Saturday, November 05, 2016

Things we like: Steve Hunter, Mary Halvorson, Richard Thompson, Larry Coryell

In the process of reacquainting myself with the guitar in preparation for Stoogeaphilia activity in December, I've been listening to good guitarists again (not that I delude myself that it'll help me).

If Steve Hunter had never played on anything besides Rock and Roll Animal (on which the famous "Sweet Jane" intro is his) and the eponymous LP by the Mitch Ryder-led early-'70s biker-rock archetype Detroit (which contains the cover of Uncle Lou's "Rock and Roll" that its author acknowledges as "the right way to play it," shades of Dylan/Hendrix "Watchtower"), he'd be a rock guitar immortal. In his maturity, Bob Ezrin's favorite sessioneer has developed into a finesse guy, sort of an American Jeff Beck, and I can't get the instrumental version of "Solsbury Hill" from his Manhattan Blues Project (yes, he played on the Peter Gabriel 'riginal) out of my head.

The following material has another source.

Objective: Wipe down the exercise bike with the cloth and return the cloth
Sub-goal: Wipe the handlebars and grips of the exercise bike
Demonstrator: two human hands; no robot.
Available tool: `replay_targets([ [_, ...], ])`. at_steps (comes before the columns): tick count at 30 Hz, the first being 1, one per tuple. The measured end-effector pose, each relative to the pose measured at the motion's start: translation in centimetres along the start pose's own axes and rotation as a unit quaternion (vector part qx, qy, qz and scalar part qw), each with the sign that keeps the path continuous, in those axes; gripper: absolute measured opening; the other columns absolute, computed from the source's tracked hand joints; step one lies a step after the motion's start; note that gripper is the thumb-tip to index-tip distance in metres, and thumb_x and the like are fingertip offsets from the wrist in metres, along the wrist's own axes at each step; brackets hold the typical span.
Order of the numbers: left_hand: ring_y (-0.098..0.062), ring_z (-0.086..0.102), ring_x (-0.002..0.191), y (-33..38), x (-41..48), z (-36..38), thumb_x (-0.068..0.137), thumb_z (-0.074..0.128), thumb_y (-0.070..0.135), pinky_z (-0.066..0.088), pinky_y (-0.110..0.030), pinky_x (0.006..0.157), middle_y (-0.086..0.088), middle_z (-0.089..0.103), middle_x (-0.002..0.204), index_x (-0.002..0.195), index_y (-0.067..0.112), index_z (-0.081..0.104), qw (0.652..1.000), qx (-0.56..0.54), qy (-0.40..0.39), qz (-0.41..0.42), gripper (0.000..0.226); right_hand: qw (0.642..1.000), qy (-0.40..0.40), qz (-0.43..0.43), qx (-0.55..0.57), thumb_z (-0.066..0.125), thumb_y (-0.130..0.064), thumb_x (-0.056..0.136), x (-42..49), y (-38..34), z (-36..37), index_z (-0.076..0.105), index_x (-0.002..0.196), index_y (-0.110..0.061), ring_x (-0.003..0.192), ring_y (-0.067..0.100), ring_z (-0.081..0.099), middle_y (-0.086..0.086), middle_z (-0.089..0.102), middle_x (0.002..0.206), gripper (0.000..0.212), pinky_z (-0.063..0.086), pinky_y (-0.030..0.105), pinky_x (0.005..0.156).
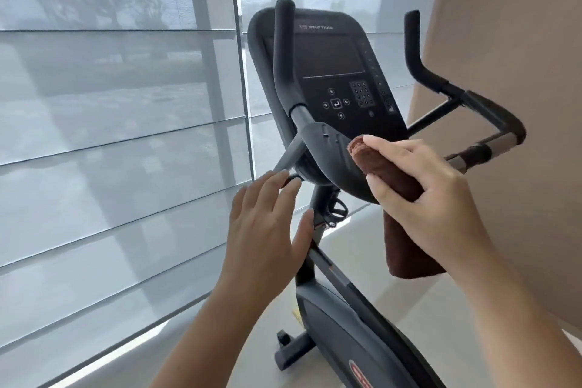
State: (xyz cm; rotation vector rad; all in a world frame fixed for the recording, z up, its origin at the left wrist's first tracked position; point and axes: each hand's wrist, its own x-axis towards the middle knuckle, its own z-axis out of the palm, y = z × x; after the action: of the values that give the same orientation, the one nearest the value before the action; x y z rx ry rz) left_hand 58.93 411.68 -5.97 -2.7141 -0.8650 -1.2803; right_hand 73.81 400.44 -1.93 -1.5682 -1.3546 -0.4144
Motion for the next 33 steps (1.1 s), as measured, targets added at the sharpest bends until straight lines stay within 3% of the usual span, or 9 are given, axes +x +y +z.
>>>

I need to dig deeper into Mary Halvorson's catalog. A recent NYT article provides some profound clues, in the way a '76 Bob Palmer piece in same journal pulled my coat to post-OC Don Cherry. For now, I'm still getting familiar with her 2015 solo joint Meltframe. While I find her distorted sound -- which kicks open the door on her album-opening Oliver Nelson-as-metal-Scarlatti reimagining of "Cascades" -- as unnerving as original Prime Time axe slinger Charlie Ellerbee's, her comfort with F/X like tremelo and what sounds to my tech-ign'ant ear like a Digitech Whammy is emblematic of how far "jazz guitar" has come since the older, invariably Italian music store dudes used to intimidate my tyro-tastic young self by playing chord melody like Joe Pass back in the '70s.

While Richard Thompson's guitarissimo has always been just one of several arrows in his quiver (singer, songwriter, folklorist), his fretwork has always fascinated me for the way in which it seems to invert all the conventions of blues-based rock soloing, and how inscrutable are his influences: I'm no expert, but I don't believe Brit folk music has any tradition of string bending and vocally-inflected solo lines. Bagpipe music, maybe? He's also the source of my affection for the "in-between" positions on a Stratocaster's pickup selecter switch. Still, not evabody's taste. In response to a Facebook post I made of an Unhalfbricking outtake of Fairport Convention's "A Sailor's Life," cut back when RT was still rocking the gold-top Les Paul, a young friend commented: "Gag. It killed me." Wha-wha.

While time hasn't been kind to fusion's exhibitionistic chops-mongering and super-session grandstanding, there was a time (before everyone that played with Miles Davis in the rock era went off to make bank) when jazz-rock was worthwhile listening for those of us of a certain bent. Larry Coryell was there firstest with the mostest, on Chico Hamilton's The Dealer in '65, with the trailblazing Free Spirits in '67, and Gary Burton around the same time. His "good jazz record" (in the same way as Sonny Sharrock's swan song Ask the Ages), 1970's Spaces, was cut with ex-Miles/future Mahavishnu Orchestra/Weather Report musos before all the hype started. He released a bunch of good records in '71: Live at the Village Gate (which Dallas DJ/muso Craig Shropshire correctly identifies as a Band of Gypsys homage, although on the closing number, an Axis: Bold As Love homage gives way to swirling electric raga), Fairyland (on which Coryell plays either sloppily or with abandon -- beauty is in the ear of the behearer -- over the ace R&B engine room of Chuck Rainey and Bernard Purdie), and Barefoot Boy (on which he and saxman Steve Marcus -- whose worthy Tomorrow Never Knows also features Coryell -- take a run at Gabor Szabo's "Gypsy Queen" with a percussion trio led by the estimable trap-kicker Roy Haynes that cuts Santana's on chops and fire, all because the bassplayer showed up late). In the fullness, his Eleventh House sounds more legit and less like ersatz Mahavishnu than they seemed when I saw 'em back in '74. But my favorite Coryell thang is probably 1975's The Restful Mind, on which he's acoustic and backed by musos from the band Oregon on a program that spans Euroclassicism, heartland spaciousness, and darker-toned excursions in the same way as another perennial at mi casa, Metheny and Mays' As Falls Wichita.

Before the li'l Stooge band practices for the first time in a long time, I plan to take in the Jim Jarmusch Stooges flick when it plays the Texas Theatre in Oak Cliff for what I hope will be more visceral and spiritual inspiration.